[Stored data]
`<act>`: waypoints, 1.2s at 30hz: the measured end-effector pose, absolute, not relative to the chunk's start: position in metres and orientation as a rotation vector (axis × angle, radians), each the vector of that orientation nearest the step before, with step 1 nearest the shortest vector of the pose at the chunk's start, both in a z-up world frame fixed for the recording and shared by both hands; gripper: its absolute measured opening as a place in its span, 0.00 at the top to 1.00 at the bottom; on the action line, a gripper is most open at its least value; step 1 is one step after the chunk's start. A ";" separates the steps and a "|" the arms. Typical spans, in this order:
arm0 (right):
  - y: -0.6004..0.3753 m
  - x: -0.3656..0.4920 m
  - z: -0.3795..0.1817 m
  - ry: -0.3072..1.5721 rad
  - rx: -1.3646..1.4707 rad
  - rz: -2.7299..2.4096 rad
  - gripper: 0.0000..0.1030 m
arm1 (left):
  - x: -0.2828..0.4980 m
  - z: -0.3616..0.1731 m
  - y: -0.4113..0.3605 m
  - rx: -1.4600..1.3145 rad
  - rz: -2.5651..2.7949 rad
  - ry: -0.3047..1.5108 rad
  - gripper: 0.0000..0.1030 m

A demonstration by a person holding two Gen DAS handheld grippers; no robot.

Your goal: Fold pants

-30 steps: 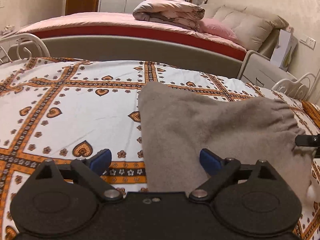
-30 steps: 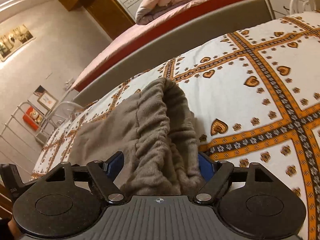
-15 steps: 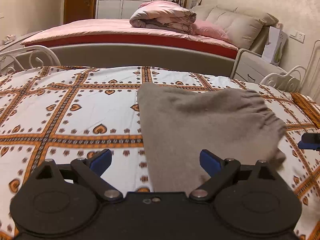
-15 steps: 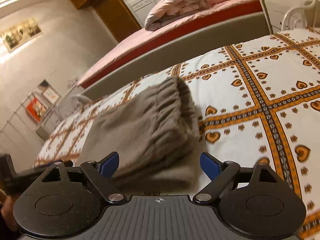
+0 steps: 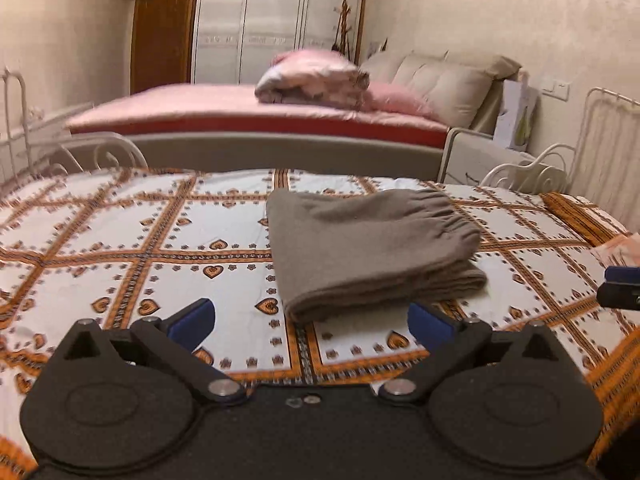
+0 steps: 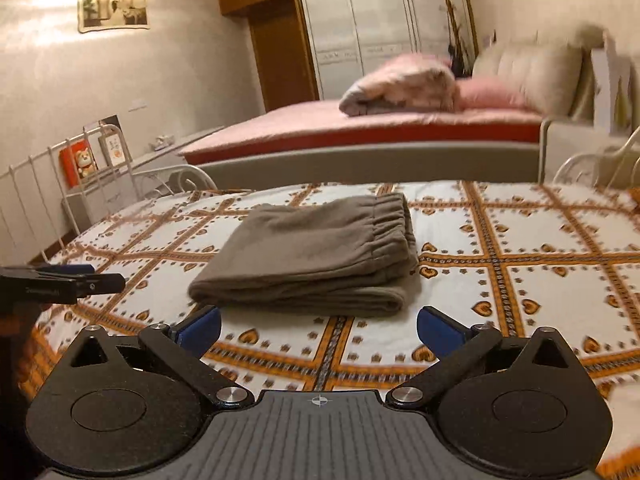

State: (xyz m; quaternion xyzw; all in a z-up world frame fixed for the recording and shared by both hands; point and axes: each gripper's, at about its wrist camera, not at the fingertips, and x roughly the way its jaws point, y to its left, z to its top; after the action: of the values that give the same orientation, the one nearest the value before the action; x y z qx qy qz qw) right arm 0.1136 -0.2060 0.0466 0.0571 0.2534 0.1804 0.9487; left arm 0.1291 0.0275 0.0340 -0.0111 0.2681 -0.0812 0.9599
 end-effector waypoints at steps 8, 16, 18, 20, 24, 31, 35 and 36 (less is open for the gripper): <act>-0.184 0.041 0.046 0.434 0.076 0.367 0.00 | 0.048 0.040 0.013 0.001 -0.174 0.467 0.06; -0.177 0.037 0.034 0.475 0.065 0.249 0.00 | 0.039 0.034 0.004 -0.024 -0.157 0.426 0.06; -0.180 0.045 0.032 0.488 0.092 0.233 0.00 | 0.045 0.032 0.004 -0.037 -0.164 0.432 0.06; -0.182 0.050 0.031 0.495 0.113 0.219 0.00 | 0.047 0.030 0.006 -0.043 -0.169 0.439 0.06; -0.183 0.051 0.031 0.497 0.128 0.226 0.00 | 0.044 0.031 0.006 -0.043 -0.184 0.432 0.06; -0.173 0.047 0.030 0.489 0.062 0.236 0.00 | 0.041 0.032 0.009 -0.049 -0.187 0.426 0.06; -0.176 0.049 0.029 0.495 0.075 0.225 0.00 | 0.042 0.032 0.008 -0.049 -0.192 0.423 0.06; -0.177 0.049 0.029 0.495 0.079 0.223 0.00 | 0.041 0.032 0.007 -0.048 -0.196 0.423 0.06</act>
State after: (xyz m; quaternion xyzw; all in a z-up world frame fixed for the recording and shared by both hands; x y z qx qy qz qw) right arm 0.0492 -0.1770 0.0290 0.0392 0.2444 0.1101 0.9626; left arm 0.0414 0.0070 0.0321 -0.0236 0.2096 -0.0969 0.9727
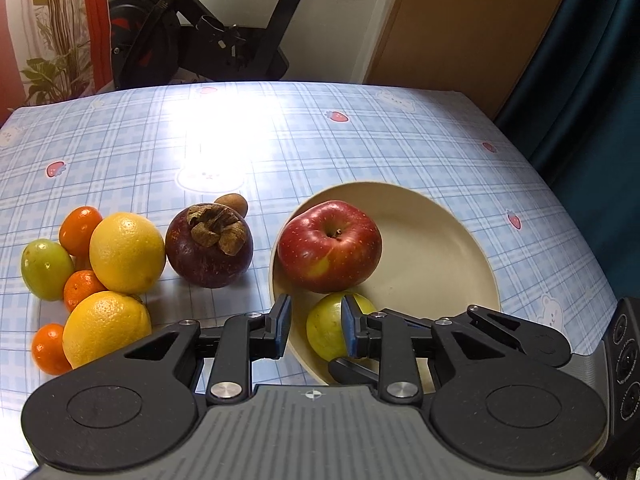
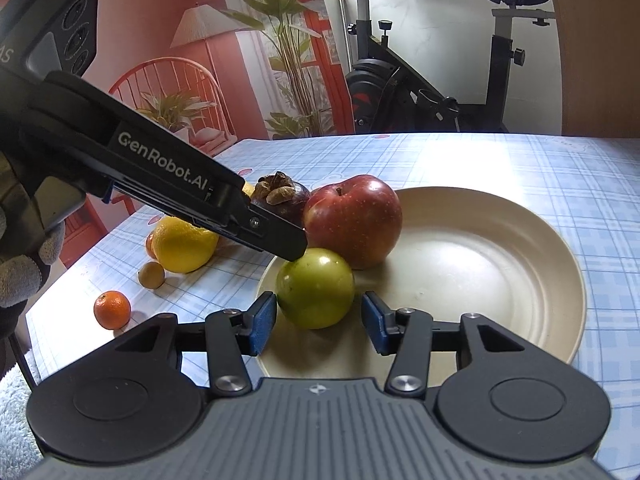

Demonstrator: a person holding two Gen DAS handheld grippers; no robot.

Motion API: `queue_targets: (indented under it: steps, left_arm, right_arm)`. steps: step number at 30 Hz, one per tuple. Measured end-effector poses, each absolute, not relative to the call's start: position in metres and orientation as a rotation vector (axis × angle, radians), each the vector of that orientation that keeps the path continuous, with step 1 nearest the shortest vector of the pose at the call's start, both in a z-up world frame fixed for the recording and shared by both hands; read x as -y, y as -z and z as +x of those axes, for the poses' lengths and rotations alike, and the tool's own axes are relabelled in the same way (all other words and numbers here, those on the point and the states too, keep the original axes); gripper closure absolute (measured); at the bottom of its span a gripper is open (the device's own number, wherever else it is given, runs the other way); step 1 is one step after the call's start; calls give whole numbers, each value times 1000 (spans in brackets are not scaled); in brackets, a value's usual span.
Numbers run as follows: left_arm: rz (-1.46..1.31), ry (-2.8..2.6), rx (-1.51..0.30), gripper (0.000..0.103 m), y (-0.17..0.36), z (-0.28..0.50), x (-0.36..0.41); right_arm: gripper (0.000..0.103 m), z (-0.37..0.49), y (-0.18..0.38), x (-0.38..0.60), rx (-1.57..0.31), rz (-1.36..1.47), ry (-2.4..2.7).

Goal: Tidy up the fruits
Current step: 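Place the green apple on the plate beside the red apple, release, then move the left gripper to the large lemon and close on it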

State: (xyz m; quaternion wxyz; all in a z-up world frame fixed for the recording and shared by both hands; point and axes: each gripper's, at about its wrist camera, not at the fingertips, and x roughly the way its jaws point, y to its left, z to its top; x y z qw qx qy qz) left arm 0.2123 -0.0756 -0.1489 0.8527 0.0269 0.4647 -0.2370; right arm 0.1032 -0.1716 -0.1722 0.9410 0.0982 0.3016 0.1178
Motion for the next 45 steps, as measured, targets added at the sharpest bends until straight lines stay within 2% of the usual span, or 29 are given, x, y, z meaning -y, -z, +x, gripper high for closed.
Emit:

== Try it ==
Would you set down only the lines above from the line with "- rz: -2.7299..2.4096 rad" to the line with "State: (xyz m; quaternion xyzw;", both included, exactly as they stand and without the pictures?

== Result of this task ==
  - rz: -2.7299..2.4096 rad
  - gripper: 0.0000..0.1030 m
arm1 (left):
  - x: -0.2828..0.4980 m
  - z: -0.3616..0.1731 m
  - y: -0.4113..0.3605 m
  - rx: -1.4600..1.3145 rad
  - rz: -2.5651..2.7949 rad
  - ry: -0.3047..1.5108 rad
  - gripper: 0.0000..0.1030 m

A demonstration by a person holding two Gen DAS handheld grippers; no robot.

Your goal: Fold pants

-30 steps: 
-30 steps: 
-15 steps: 
-15 steps: 
+0 steps: 
+0 steps: 

State: (xyz m; quaternion xyzw; all in a z-up world frame fixed for the recording and shared by both hands; point and axes: each gripper's, at about its wrist camera, not at the fingertips, and x roughly the way its jaws point, y to its left, z to its top; after the action: of the values that give the same orientation, the one nearest the value before the action; x y z qx qy qz qw) right arm 0.1136 -0.2060 0.0466 0.0571 0.2534 0.1804 0.9487; left arm 0.1291 0.0275 0.0340 -0.0111 0.2681 -0.0812 0.9599

There is nothing more to this exercise.